* _Exercise directions_
Filter the records down to the lines that hold the word "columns", and copy each of those lines.
== Segment start ==
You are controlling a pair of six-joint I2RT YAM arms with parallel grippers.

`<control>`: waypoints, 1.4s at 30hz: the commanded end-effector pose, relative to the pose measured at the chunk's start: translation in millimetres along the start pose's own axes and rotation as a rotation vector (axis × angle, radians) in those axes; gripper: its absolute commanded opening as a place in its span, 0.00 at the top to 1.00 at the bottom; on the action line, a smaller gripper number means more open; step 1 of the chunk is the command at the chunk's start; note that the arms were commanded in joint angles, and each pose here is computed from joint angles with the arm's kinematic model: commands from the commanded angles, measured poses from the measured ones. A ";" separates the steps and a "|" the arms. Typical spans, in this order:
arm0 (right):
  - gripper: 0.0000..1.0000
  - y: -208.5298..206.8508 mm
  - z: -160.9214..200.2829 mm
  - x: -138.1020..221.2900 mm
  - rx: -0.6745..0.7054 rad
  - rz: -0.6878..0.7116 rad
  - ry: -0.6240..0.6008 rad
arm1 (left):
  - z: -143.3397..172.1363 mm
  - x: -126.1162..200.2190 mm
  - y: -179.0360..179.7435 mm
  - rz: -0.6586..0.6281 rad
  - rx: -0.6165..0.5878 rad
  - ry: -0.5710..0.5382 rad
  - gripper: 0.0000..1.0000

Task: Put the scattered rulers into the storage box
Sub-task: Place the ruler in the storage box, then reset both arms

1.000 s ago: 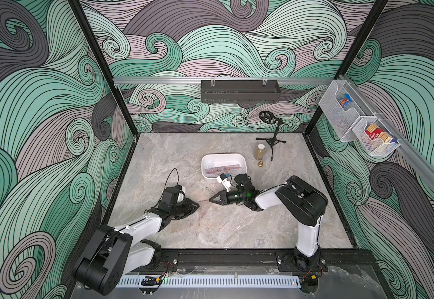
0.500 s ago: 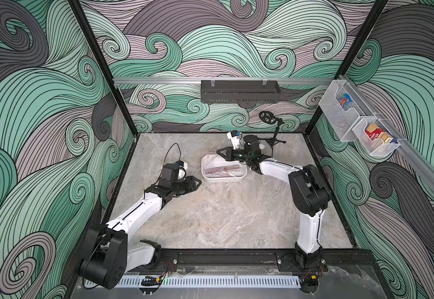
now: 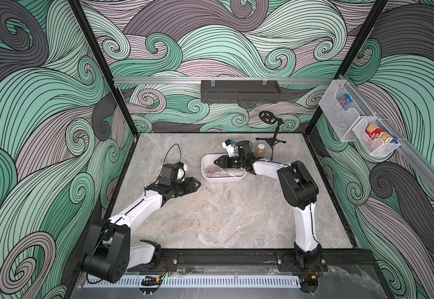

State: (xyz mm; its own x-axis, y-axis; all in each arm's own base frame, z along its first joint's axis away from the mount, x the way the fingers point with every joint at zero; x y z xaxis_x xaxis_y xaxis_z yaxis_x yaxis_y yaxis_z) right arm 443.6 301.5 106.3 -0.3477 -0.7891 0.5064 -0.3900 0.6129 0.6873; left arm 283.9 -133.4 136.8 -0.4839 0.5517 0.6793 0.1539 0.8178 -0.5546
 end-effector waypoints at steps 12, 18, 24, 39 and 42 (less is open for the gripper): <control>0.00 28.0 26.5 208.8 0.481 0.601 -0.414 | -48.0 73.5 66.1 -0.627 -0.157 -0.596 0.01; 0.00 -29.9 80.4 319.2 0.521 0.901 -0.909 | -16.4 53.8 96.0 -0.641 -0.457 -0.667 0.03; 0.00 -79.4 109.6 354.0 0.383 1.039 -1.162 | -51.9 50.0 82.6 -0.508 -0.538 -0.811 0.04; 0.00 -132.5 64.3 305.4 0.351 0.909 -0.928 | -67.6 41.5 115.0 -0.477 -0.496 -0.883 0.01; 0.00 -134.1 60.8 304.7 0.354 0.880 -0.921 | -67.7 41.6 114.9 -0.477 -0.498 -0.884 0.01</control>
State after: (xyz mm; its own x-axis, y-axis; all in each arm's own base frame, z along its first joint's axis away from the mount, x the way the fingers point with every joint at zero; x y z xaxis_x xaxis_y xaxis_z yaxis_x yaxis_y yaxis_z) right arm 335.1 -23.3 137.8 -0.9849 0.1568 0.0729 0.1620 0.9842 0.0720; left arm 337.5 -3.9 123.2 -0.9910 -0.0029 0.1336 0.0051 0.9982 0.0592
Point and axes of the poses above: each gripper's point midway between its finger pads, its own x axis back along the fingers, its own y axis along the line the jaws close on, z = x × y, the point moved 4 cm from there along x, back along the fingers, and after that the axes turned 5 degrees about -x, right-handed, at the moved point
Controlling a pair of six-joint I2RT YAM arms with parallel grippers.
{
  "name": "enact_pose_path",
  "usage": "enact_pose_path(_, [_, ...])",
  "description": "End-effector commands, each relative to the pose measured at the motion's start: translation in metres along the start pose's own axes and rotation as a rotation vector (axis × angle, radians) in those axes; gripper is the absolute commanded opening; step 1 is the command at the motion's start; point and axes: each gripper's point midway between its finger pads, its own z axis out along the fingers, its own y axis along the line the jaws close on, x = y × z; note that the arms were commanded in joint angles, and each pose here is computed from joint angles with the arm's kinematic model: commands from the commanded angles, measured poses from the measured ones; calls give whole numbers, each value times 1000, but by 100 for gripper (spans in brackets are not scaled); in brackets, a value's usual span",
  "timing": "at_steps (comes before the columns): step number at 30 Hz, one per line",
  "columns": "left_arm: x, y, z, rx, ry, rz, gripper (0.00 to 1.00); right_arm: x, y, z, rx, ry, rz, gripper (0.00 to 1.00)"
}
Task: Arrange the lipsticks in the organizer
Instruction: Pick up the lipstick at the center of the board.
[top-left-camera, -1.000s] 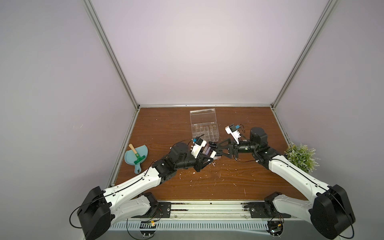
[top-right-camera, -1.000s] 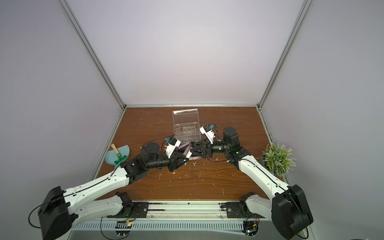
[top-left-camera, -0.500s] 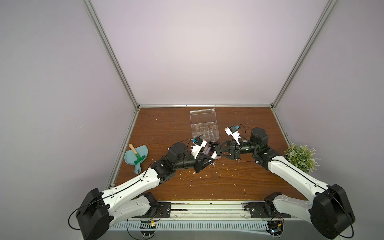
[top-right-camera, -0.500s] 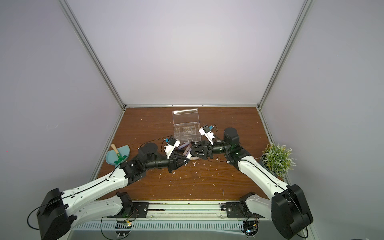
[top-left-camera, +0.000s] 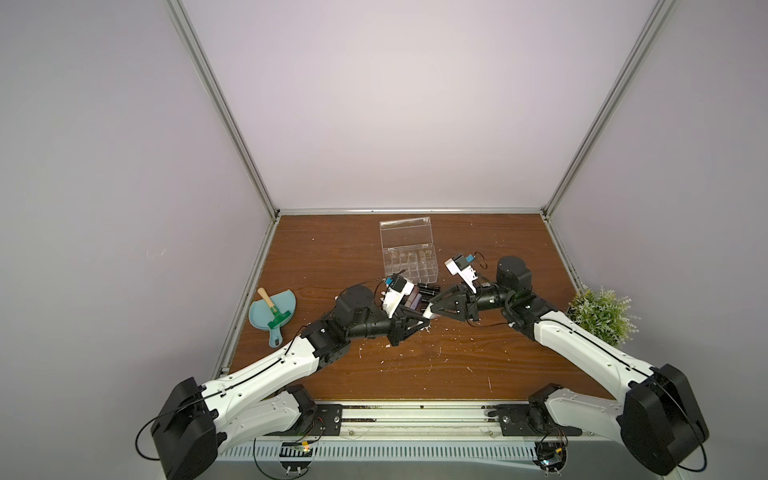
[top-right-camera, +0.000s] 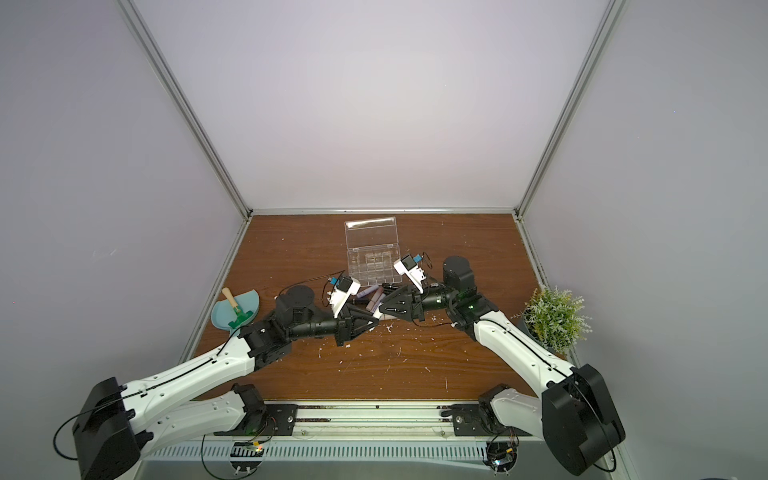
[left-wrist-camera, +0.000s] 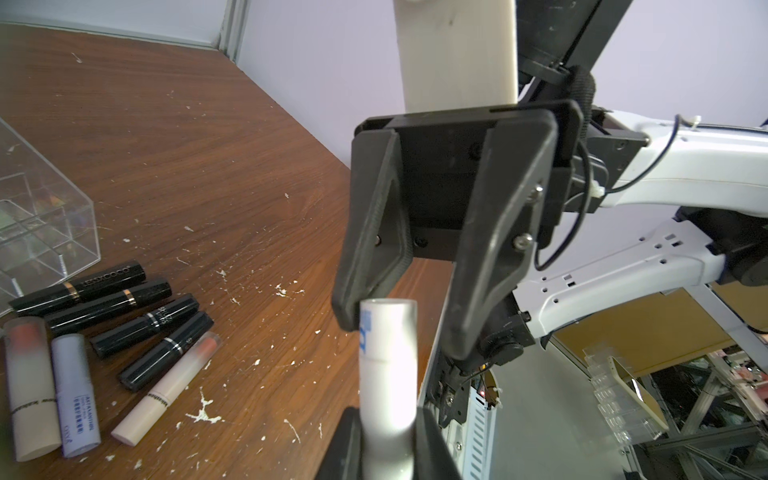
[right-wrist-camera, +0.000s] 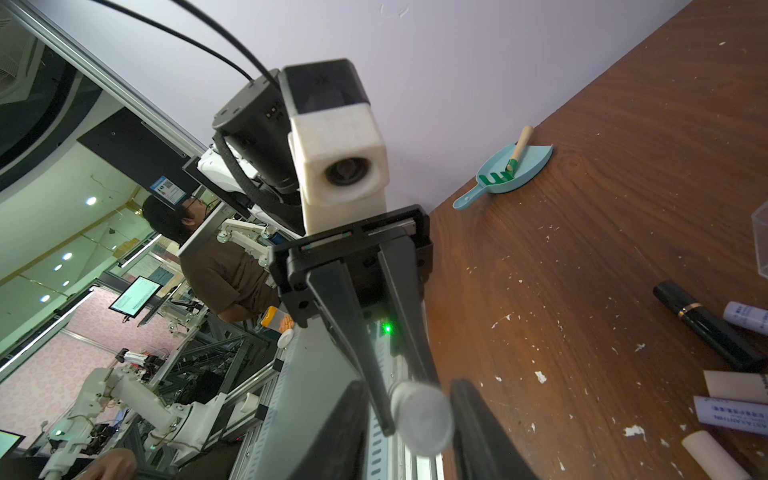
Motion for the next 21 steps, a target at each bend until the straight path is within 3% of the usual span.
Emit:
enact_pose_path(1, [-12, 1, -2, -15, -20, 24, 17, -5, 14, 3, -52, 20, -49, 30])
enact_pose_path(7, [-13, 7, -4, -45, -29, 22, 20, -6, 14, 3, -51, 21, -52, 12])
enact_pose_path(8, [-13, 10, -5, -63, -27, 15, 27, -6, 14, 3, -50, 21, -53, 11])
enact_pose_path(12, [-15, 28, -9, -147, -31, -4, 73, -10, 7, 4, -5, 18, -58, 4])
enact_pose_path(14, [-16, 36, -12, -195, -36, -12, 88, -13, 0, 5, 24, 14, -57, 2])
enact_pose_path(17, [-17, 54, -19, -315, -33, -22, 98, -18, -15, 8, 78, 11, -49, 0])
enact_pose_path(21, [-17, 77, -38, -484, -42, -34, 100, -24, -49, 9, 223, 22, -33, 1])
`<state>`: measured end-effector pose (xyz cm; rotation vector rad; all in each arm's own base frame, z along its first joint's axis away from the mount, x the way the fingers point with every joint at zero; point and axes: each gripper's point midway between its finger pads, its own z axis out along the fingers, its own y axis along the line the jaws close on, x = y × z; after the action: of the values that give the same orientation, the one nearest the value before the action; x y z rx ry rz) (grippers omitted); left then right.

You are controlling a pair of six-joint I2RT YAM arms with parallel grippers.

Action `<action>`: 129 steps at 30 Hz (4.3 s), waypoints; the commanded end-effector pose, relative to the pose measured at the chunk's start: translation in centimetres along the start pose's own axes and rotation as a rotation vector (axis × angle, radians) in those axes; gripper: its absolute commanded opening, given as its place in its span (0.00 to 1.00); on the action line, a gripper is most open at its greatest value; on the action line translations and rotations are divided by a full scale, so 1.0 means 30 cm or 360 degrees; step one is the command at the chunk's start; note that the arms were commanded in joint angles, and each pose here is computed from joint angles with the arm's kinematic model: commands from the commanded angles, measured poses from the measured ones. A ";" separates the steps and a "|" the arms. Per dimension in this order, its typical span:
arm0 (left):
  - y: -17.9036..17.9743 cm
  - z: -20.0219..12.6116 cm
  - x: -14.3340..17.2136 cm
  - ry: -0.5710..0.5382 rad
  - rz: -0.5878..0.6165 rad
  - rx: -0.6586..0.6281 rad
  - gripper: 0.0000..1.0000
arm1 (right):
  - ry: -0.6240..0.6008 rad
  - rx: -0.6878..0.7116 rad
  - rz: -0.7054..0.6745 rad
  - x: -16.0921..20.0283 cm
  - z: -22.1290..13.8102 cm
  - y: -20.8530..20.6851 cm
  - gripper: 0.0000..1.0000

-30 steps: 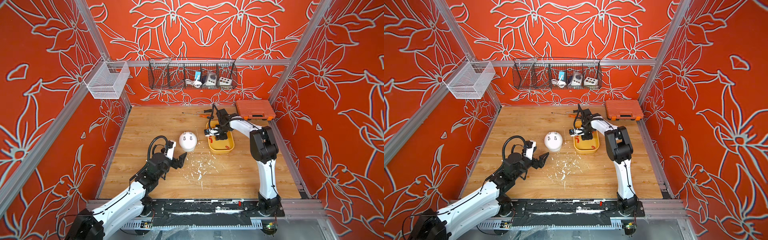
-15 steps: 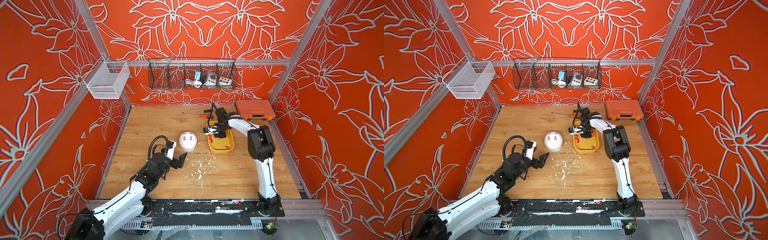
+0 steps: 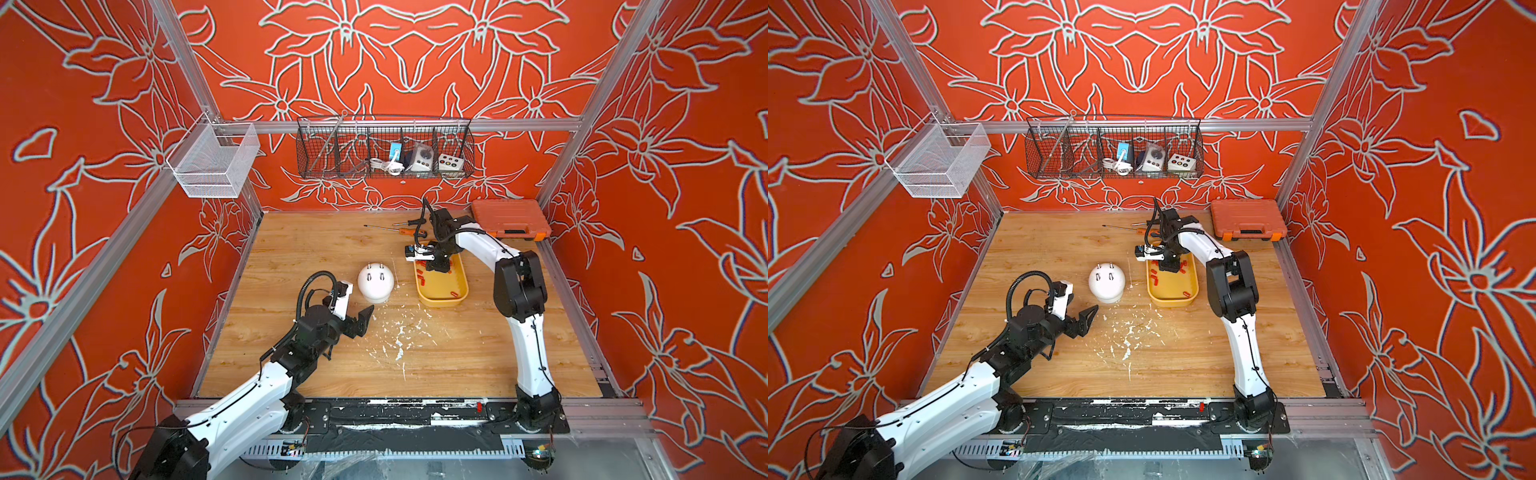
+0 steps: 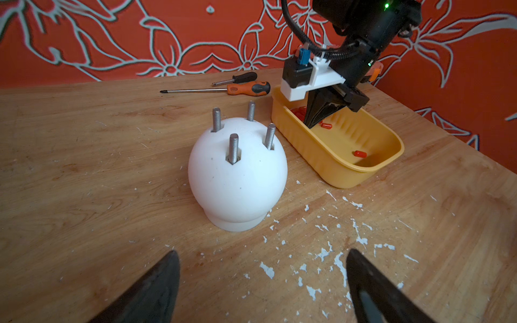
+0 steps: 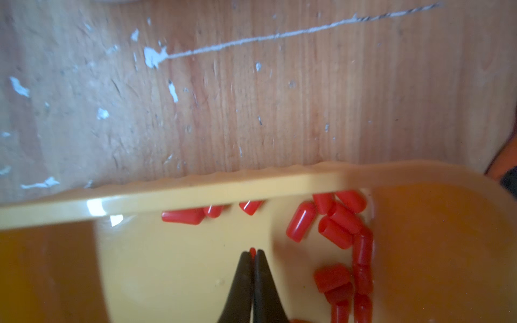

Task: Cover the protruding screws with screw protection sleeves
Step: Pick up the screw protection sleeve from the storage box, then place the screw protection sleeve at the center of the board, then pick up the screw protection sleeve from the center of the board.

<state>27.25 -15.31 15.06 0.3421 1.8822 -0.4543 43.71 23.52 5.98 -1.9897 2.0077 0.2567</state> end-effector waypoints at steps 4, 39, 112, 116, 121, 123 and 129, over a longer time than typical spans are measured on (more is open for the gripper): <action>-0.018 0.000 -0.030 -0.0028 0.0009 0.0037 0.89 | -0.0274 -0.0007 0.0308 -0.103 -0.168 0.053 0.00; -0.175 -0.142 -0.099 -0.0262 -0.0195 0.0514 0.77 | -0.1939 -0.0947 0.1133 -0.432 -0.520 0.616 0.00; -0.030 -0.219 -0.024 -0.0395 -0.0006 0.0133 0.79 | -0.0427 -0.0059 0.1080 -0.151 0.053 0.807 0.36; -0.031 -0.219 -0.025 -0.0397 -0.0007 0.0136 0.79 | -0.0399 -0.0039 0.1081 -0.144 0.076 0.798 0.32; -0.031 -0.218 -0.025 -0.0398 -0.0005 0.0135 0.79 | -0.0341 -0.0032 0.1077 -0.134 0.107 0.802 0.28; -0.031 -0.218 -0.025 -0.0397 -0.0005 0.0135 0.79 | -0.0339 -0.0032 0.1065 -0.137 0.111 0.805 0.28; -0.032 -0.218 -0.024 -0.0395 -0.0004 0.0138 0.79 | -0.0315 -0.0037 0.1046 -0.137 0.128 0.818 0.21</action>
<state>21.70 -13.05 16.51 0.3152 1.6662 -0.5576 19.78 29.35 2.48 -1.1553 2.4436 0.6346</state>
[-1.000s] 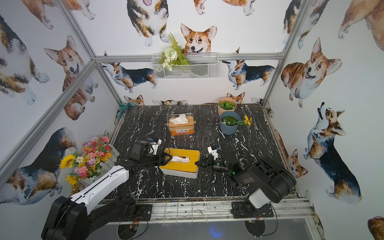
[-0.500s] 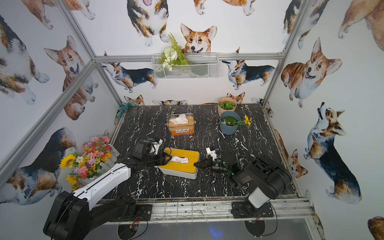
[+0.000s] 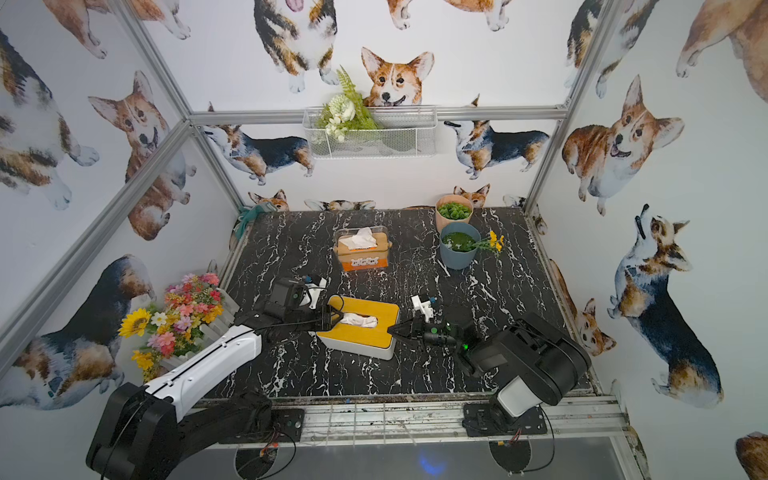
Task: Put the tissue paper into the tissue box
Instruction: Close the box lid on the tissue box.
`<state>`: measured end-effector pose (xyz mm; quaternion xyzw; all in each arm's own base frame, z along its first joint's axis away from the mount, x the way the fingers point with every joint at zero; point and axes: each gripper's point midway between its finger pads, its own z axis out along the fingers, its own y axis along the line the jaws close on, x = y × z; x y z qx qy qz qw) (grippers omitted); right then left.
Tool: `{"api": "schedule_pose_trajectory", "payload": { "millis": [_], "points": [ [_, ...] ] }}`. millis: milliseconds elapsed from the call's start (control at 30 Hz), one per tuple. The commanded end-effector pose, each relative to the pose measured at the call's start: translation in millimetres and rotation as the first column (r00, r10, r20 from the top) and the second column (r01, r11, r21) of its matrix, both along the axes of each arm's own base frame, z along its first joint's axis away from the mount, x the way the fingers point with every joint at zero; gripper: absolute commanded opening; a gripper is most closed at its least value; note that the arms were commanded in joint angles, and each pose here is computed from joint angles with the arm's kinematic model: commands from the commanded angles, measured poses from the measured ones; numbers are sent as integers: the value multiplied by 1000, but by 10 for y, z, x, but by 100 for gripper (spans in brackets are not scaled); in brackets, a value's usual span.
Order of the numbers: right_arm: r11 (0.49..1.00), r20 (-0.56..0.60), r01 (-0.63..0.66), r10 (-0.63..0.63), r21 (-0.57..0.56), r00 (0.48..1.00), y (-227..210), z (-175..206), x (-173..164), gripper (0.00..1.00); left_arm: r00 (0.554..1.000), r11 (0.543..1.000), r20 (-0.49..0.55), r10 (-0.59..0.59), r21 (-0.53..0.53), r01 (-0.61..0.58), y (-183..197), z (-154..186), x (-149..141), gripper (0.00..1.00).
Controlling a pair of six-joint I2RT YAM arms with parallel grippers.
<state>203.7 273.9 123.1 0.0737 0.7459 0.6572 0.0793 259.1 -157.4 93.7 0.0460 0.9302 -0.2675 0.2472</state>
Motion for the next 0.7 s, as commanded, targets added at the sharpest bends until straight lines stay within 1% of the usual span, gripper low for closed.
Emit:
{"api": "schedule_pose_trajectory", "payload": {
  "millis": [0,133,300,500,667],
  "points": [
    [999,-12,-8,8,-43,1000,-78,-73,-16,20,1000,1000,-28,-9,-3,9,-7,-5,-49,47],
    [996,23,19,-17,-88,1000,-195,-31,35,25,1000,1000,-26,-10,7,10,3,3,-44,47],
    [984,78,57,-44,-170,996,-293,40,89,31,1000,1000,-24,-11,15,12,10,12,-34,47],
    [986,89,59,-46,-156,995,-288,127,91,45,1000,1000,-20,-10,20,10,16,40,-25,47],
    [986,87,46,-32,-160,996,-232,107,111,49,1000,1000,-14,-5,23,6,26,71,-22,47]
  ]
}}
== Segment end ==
* _Result of this exercise_
  "timing": "at_steps (comes before the columns): step number at 30 Hz, one per line",
  "columns": "left_arm: x, y, z, rx, ry, rz, gripper (0.00 to 1.00); right_arm: x, y, z, rx, ry, rz, gripper (0.00 to 1.00)"

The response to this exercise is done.